Se llamaba María. Como se llaman todas las mujeres.
Esa mañana, muy temprano, cuando aún el gallo no había
empezado a cantar y el rocío medraba, María cerraba con sigilo el portalón de
su casa, sombreando el silencio de la mañana con un escueto gruñido cuando
apretó la puerta para encajarla. Y con una mochila, un bastón y un mandil bien
puesto, salió a buscar moras rojas y negras. Un poco de menta y espliego.
Huevos de gallina recién puestos, almendras, vainilla y manteca del cerdo que
mataron allá en Noviembre, como para San Martín.
María tenía a la yegua preñada de gemelos y estaba a
punto de parir. De haber venido solo uno ella misma podía haberla atendido, si
venía el potro por su sitio, claro, que si volteaba entonces era otra cosa, por
eso su madre le había puesto tres velas a San Anastasio. Pero María desconfiaba
de los santos. Y puestos, hasta de las santas. Porque nada hicieron para salvar
a la yaya cuando ella rezó para que no se la llevaran.

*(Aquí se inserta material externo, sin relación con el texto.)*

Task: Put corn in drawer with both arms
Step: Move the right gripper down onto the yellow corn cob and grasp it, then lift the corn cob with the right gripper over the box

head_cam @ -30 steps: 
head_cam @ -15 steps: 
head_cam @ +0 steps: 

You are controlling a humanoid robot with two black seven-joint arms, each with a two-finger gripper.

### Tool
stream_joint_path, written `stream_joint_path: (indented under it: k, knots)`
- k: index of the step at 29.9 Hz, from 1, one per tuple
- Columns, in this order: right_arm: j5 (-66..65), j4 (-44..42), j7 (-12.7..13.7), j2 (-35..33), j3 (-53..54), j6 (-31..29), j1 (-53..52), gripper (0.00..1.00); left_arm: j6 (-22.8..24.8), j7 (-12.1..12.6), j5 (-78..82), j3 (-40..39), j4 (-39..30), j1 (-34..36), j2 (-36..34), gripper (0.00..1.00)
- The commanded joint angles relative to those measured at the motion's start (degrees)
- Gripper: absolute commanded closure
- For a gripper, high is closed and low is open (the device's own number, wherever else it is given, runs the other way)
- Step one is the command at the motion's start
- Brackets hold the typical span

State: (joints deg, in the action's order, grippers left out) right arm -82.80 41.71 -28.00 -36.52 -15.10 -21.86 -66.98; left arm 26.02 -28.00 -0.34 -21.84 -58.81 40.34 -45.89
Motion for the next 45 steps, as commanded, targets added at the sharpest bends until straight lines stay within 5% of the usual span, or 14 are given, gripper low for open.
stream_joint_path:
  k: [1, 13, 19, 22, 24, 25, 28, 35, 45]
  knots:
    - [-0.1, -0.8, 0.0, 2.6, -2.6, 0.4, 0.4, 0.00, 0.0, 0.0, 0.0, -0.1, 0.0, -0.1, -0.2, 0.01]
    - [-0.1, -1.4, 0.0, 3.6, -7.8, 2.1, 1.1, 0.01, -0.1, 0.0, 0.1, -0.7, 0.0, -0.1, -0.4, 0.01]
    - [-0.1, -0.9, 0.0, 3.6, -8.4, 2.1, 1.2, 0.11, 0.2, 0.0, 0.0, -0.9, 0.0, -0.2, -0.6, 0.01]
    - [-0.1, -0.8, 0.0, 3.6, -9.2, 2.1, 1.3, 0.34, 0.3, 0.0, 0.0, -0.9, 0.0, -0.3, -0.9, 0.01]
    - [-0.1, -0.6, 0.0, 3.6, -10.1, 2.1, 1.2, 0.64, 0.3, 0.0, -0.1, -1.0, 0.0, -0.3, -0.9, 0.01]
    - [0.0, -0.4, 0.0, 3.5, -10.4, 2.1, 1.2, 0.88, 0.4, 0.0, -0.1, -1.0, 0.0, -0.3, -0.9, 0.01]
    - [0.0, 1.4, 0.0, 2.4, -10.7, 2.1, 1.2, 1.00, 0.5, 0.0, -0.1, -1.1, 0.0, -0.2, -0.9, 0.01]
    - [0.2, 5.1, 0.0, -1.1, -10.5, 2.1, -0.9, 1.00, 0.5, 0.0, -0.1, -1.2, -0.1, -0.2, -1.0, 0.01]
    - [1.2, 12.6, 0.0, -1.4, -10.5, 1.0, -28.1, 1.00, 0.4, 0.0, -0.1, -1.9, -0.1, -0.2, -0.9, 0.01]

María sabía que tenía que pedirle ayuda al Nini. Él sabría
qué hacer. Como sabía si venía buen año de nieves, o la cura si el pulgón te
agarraba la siembra, podía decirte el sexo de la criatura mirando el tobillo de
la preñada. Y las maldiciones no le afectaban. En el pueblo unos decían que era
un ángel y otros, un demonio. María también sabía del gusto del mozo por las
buenas tartas.
— ¿A quién celebramos? —pregunta la madre viendo a
María afanarse en la cocina. Hay polvo de harina bailoteando con los rayos que
entran por la ventana. Concentrada en lo suyo, María se medio sorprende con la
voz de su madre.
— Le estoy
haciendo mi tarta al Nini. Le voy a pedir ayuda. No quiero que la yegua se
muera.
Su madre suspira pero no contesta. Solo un leve
comentario sale de su boca antes de darse la vuelta e irse por donde ha venido.
— El Nini…
Hace dos años, como para cuando hacía tres que murió la
yaya, le entró la Tenia a la vaca. El Nini nos avisó que no le diéramos de
comer durante tres días con sus noches. Para que no engorde el gusano —decía—,
para que no se acomode y sea imposible echarlo. Pero a mi madre la intentó
sacar con leche agria, y preñó de leche a la vaca. Pero salir no salió nadie. Y
la vaca se murió para Santa Águeda.
Lo vio en la fuente de la plaza, delgado como una
astilla pero firme como el sarmiento, con el pelo rubio mal peinado y serio
como una estatua de cementerio. Tragó lo que pudo y se dirigió con el pastel en
ristre, apuntándole directamente a la cara para que ojos, nariz y boca,
avisaran como hacían los balleneros: — ¡por allí resopla!— que es lo que cuenta
el libro que estaba leyendo en la escuela.
— Es para ti, toma —dice María mostrando el pastel. El
Nini ventea hocicando y empieza a salivar en secreto. Pero antes de coger el
pastel, habla.
— Pues no es mi santo.
— Lo sé. Es para que me ayudes a parir a la yegua.
— ¿Y tu madre, qué dice? — pregunta el Nini con todas
sus letras.
— Esta vez, lo que tú digas. No hay más.
El Nini coge el pastel y separa el paño que lo cubre.
Lo huele más de cerca. Mete un dedo y lo prueba. Después, se relame.
— Coge hinojo del arroyo, procura que no esté soleado,
mejor el que crece pegado a la roca de las umbrías del rio. Dos raíces de
carcabuey y lo que te coja en una mano abierta de remorana. Lo cueces todo y lo
cuelas, no me hace falta el agua. Lo dejas en un cubo y al lado de la yegua. Yo
esta noche iré.
— Pero todavía no está de parto — dice María.
— Pero la noche viene templada. Y como ya no estará
engarrotada del frío el potro se estirará y a ella le dará gana de parir. Tú,
hazlo. Esta noche cuando la luna termine de subir el cerro, me llego. Ten el
mejunje preparado.
María sonríe contenta mientras piensa que no sabe si es
un ángel o un demonio. Lo que sí sabe, es que le salvará la yegua.